Abstract
Characterization of ultrasound fields is a routine procedure for both diagnostic and therapeutic ultrasound. Quantitative field mapping with a calibrated hydrophone and multi-axis positioning system can be difficult and time consuming. In this study, the use of acoustic cavitation field mapping as a qualitative surrogate to acoustic pressure field mapping, albeit without acoustic pressure values is demonstrated. This technique allows for fast qualitative mapping of ultrasound fields and thereby functionality of the corresponding transducers, in a matter of seconds. In addition, this technique could be used to rapidly image in vivo acoustic cavitation fields during therapeutic ultrasound applications.
1. Introduction
Accurate mapping of transmitted ultrasound fields is a crucial process in biomedical ultrasound. Diagnostic ultrasound imaging uses a wide range of transmit fields to improve image quality and speed. The emergence of ultrafast imaging1 with plane and diverging wave transmissions has led to novel imaging techniques, such as pulse wave imaging,2 electromechanical wave imaging,3 shear wave elastography,4 functional ultrasound imaging,5 and contrast-enhanced imaging.6 Similarly, the field of therapeutic ultrasound is expanding due to the clinical potential of non-invasive thermal and non-thermal ablation,7,8 acoustic cavitation-mediated drug delivery,9 and ultrasound-mediated neuromodulation.10 A priori knowledge of the transmitted ultrasound field is essential for both diagnostic and therapeutic ultrasound disciplines. It is critical that the transmitted ultrasound field provides adequate insonation of the body during diagnostic imaging and since tissue modification or destruction can occur during therapeutic ultrasound, knowledge of the transmitted ultrasound field is paramount.
Current methodologies use experimental measurements or theoretical simulations to predict the transmitted ultrasound field. The gold standard is using a calibrated hydrophone to sample the acoustic waveform at various points throughout the pressure field. This can then be converted to an acoustic pressure field using the manufacturer's provided calibration factor to convert the measured voltages to pressures. These hydrophones are designed for measuring both diagnostic and therapeutic ultrasound fields, with specific types for each application. Fiber optic hydrophones are designed to withstand the high acoustic pressures used in therapeutic ultrasound, while membrane hydrophones have a wide frequency bandwidth to measure broadband ultrasound pulses used in diagnostic ultrasound.11 Care must be taken to ensure that the hydrophone element is sufficiently small relative to the acoustic wavelength to minimize disturbance of the acoustic field and spatial averaging of the measured pressure.12 Similarly, theoretical simulations can also be performed to simulate the acoustic field with or without input data from the hydrophone.13 In both cases, the process can be difficult and time consuming due to instrumentation, processing time, and user error.
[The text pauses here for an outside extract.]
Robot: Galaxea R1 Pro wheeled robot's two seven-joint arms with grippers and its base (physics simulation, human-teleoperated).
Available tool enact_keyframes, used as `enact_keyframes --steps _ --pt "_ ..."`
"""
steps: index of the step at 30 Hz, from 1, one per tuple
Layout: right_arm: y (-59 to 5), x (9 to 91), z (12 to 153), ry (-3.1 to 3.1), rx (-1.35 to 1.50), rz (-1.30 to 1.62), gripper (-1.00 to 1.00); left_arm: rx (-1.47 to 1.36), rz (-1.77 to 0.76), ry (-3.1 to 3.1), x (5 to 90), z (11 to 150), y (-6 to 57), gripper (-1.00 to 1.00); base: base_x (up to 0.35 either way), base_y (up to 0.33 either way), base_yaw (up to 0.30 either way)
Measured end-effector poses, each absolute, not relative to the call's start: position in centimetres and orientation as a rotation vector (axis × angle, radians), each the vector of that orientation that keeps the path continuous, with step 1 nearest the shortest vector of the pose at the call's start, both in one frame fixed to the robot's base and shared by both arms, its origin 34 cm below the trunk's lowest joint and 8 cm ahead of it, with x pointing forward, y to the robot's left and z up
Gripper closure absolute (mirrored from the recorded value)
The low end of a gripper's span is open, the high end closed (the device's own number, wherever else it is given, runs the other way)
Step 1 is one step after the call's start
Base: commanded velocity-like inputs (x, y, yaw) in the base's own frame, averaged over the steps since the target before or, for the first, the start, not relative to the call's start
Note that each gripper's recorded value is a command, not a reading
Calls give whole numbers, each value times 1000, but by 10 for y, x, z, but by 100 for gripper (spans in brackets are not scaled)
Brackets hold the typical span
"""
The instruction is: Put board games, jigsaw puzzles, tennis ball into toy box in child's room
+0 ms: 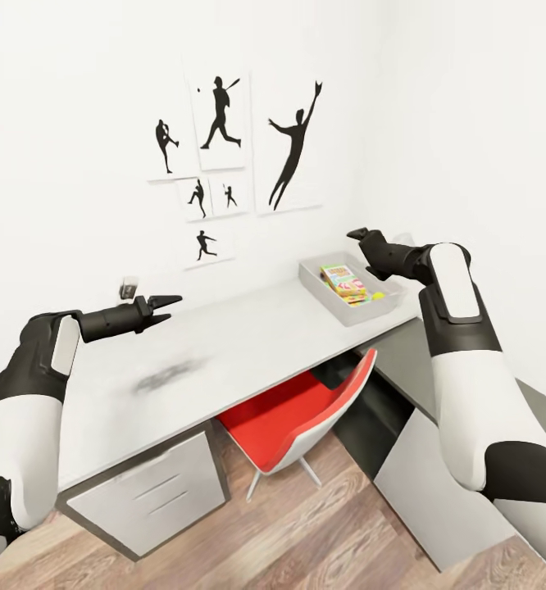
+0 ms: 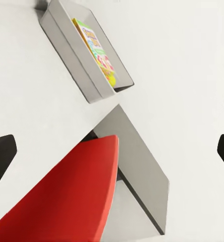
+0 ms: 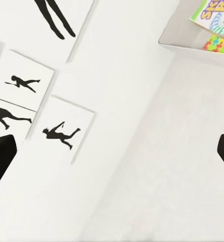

In this study, we demonstrate that acoustic cavitation-enhanced ultrasound imaging can be used as a qualitative surrogate to pressure field mapping. An incident ultrasound wave on a microbubble can cause expansion, contraction, and distortion of the microbubble, i.e., acoustic cavitation and active radiation of secondary acoustic emissions by the microbubble.12 In the case of small microbubble oscillations, the radiation strength of these acoustic waves is proportional to the applied acoustic pressure.14 Therefore, they act as acoustic probes to estimate the relative acoustic pressure throughout an ultrasound field. This technique will be demonstrated with a diagnostic imaging array and therapeutic ultrasound transducer, with both being compared to hydrophone pressure field measurements.
2. Methods
2.1. Transducers
Field mapping was performed with a 2.5-MHz diagnostic imaging array (P4-1, Philips Healthcare, Bothell, WA) and a 0.5-MHz spherically focused transducer (H-204, Sonic Concepts, Bothell, WA). In order to image the acoustic cavitation field of the H-204, a 18-MHz diagnostic imaging array [L22-14v Long Focus (LF), Verasonics Inc., Kirkland, WA] was placed in the central opening of the transducer to perform passive cavitation imaging.15 The geometric focal length of the H-204 was approximately 62 mm and the inner and outer diameters were 41 and 87 mm, respectively. The L22-14v LF was inserted approximately 40 mm into the opening to overlap its elevation focus with the focus of the H-204.
2.2. Acoustic cavitation field mapping
The transducers were partially submerged into a 2-liter tank of degassed, deionized water. Lipid-coated microbubbles (Definity, Lantheous Medical Imaging, North Billerica, MA) were added at a concentration of approximately 50 000 microbubbles/mL and continually mixed with a magnetic stir bar. Contrast-enhanced ultrasound imaging was performed using a research ultrasound system (Vantage 256, Verasonics Inc., Kirkland, WA).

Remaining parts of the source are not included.